At the same time, T-lymphocytes have shown themselves to be good. The study Elevated exhaustion levels and reduced functional diversity of T cells in peripheral blood may predict severe progression in COVID-19 patients of 16 patients with COVID-19 showed that the shortage and depletion of T-lymphocytes is correlated with the severe course of the disease.

And this, too, may be the reason why older people get more sick. The production of T cells ceases in adolescence, and by old age the number and variety of free T cells that are not occupied in memory of other diseases decreases. This means that when faced with a previously unknown infection in an elderly organism, there may simply not be T cells suitable for the fight, or there will be not enough of them. T cells provide targeted destruction of the pathogen and are able to correctly "build" B cells and components of innate immunity, which in their absence lose coherence.

Classical testing of the immune response is based on testing antibodies, but now - when the ambiguity of their role in pathogenesis has become apparent - ELISPOT testing - the "Wikipedia" of the T-cell immune response may become more popular.

How long will the protection last?

The duration of acquired immunity to different infections is very different. The body can remember the measles virus for the rest of its life, while the flu can get sick several times in one season - by contracting different strains.

No long-term surveillance of coronavirus immunity has yet been conducted, and it cannot be said with certainty where it is on this scale.

One of the reasons for the "forgetfulness" of influenza immunity lies in the speed of evolution and the diversity of seasonal flu: this virus is very variable, so that every year we meet a new strain. After an illness, our immunity continues to recognize those details of the virus that helped to cope with it for the first time. If in a strain that has spread after several seasons these details change or simply disappear, then the acquired immunity will work badly.

SARS-CoV 2 belongs to the variable RNA viruses, but according to the available data Real-time tracking of influenza A / H3N2 evolution using data from GISAID, the rate at which it mutates is ten times lower than that of seasonal flu.

Similar studies on other coronaviruses do not yet allow predicting the behavior of SARS-CoV-2. One of the oldest works says The time course of the immune response to experimental coronavirus infection of man that immunity to the seasonal cold-causing lung coronaviruses does not last long.

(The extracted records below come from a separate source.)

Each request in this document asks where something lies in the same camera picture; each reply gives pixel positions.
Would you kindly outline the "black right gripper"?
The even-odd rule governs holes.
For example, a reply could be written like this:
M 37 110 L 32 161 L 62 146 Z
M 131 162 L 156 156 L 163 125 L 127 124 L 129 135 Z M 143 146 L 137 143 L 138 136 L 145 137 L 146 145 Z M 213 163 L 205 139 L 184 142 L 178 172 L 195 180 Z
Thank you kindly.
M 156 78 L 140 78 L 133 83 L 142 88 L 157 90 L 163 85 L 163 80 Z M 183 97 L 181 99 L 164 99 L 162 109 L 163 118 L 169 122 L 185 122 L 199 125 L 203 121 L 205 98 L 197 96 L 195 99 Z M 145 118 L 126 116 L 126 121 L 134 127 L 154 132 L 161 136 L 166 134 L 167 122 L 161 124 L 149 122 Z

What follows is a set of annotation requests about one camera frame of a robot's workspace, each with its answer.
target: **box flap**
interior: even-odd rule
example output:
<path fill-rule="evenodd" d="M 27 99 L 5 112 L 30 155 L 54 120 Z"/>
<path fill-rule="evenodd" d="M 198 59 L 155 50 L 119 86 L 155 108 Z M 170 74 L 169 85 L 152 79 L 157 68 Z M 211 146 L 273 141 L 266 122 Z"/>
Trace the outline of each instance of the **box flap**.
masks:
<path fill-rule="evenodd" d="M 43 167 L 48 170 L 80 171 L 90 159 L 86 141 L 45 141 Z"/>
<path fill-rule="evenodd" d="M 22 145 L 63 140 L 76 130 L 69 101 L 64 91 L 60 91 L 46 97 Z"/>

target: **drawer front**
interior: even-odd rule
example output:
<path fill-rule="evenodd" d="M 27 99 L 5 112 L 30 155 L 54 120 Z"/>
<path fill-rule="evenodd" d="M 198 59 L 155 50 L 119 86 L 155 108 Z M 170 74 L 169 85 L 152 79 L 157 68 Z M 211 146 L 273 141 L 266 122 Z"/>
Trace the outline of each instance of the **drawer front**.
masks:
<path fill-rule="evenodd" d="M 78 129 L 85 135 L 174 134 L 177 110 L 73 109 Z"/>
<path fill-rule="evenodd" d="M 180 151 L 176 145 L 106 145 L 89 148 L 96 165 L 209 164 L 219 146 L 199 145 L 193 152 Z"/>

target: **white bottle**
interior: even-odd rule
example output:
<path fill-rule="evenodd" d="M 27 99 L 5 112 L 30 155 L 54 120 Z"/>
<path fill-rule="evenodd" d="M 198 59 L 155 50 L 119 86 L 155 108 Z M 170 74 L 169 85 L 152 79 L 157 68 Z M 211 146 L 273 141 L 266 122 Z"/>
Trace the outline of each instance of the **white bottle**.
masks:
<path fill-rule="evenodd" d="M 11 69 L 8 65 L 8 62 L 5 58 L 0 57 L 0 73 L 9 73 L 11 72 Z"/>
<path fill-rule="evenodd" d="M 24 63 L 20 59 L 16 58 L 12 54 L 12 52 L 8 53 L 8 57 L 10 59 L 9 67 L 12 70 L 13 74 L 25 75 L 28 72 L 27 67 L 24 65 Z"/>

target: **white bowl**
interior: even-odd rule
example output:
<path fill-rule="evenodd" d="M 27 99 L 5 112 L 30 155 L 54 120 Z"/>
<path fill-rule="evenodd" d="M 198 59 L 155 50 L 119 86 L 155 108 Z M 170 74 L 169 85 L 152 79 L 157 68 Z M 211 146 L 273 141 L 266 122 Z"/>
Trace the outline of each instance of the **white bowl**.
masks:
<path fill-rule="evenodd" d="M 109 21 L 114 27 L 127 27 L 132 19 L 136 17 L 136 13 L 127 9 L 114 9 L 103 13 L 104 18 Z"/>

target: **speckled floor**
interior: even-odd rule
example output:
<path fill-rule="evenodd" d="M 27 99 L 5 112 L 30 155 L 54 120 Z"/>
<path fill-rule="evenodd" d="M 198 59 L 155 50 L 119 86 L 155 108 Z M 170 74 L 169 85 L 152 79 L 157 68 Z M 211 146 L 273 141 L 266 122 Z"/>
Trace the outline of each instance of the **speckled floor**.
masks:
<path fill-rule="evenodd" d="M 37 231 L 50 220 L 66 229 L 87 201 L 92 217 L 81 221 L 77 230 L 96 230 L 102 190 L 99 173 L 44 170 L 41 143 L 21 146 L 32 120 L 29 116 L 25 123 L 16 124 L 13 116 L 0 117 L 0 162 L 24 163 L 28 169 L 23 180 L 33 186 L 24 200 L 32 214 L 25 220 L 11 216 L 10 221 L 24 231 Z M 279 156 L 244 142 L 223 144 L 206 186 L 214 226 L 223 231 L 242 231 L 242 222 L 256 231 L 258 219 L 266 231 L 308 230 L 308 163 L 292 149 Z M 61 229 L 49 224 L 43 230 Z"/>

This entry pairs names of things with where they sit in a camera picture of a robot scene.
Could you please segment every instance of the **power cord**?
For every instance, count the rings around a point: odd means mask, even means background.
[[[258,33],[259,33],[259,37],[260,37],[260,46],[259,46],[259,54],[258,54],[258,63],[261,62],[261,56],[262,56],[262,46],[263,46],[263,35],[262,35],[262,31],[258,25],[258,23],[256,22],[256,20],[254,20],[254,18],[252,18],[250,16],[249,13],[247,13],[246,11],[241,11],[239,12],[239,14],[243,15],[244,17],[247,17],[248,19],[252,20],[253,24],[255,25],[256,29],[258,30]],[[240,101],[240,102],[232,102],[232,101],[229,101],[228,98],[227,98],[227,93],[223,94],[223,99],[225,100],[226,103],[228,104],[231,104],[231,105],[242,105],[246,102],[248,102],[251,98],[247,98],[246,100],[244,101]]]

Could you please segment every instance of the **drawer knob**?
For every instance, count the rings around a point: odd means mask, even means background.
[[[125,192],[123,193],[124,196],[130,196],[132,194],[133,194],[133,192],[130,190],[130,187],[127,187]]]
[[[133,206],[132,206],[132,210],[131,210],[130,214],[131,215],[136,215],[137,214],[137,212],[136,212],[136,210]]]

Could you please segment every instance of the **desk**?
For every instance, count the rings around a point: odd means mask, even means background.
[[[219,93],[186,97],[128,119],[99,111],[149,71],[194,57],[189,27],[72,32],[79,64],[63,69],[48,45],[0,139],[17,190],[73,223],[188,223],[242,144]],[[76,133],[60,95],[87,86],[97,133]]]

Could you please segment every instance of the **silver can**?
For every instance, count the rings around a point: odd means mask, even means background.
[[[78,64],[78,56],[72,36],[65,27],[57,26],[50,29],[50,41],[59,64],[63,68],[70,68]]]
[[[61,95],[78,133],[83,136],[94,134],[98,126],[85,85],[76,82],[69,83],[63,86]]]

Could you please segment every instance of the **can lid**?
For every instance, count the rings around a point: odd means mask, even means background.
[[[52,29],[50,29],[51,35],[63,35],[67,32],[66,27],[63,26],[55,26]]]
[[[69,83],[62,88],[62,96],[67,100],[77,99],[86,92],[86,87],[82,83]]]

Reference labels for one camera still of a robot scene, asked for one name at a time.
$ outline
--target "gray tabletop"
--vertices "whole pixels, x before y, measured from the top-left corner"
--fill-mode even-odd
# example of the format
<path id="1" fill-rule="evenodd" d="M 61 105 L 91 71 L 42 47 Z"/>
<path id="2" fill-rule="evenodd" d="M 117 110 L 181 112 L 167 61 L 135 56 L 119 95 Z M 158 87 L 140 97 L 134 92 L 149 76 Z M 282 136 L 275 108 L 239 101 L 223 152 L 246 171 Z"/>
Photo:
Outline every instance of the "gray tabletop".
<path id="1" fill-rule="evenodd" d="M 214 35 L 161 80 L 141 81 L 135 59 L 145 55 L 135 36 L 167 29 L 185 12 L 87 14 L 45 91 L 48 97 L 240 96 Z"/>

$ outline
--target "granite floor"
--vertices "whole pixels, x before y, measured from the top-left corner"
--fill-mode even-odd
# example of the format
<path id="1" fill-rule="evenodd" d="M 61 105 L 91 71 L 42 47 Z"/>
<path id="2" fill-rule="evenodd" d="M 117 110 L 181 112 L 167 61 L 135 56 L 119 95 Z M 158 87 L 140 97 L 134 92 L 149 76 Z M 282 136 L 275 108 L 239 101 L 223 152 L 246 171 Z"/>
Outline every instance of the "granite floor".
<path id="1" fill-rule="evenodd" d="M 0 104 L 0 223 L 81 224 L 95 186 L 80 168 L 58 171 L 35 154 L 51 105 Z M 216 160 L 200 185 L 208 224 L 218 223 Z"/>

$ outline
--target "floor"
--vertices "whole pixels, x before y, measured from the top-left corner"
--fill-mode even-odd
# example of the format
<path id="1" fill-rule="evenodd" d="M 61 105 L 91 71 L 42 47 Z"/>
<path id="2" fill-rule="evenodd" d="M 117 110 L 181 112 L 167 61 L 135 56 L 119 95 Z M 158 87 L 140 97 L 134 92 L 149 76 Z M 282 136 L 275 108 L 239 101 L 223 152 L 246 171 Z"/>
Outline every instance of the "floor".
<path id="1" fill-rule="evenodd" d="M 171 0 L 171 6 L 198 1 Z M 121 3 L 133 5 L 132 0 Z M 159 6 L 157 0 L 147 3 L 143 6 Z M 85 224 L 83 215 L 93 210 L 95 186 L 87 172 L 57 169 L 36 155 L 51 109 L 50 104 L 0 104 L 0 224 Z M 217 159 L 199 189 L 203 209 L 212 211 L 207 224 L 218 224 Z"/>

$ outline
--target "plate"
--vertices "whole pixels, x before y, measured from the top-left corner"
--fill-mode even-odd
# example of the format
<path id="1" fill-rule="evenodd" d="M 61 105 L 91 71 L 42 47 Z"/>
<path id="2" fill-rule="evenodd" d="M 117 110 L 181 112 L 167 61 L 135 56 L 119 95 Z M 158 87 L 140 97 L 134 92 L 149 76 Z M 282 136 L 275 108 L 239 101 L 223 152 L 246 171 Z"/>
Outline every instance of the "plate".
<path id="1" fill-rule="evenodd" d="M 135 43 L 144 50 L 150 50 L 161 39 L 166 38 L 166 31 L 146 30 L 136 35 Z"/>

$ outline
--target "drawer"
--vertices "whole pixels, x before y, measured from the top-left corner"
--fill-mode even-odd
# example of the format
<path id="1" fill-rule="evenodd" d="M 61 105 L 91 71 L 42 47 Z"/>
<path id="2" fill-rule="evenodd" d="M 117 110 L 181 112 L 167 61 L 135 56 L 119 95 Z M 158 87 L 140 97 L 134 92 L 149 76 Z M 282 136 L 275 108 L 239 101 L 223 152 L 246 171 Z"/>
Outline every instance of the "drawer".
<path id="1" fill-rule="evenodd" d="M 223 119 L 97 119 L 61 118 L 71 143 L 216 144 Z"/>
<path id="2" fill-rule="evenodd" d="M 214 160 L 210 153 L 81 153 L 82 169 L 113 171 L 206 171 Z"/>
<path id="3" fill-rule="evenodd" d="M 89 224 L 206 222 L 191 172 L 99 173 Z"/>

This was tested on 15 volunteers who allowed themselves to be infected and then periodically donated blood to check the level of antibodies. A year later, they were again infected with the same strain, and they became infected again, although the symptoms were much milder.

More recent papers on highly pathogenic strains of coronaviruses provide examples of T-cell immunity of SARS-CoV: Implications for vaccine development against MERS-CoV patients in whom antibodies and infection-specific T cells could be found several years after illness. Unfortunately, most of such works were also carried out on small samples and there is no data on reinfection there.

Available data do not allow predicting how long the coronavirus immunity will last. If immunity persists for a long time, then, according to the results of modeling the Projecting the transmission dynamics of SARS-CoV-2 through the postpandemic period, one can hope that the virus will disappear in five years. If not, then COVID-19 will become a seasonal disease, similar to those caused by the low pathogenic relatives of SARS-CoV-2. It is not known exactly how its pathogenicity will change.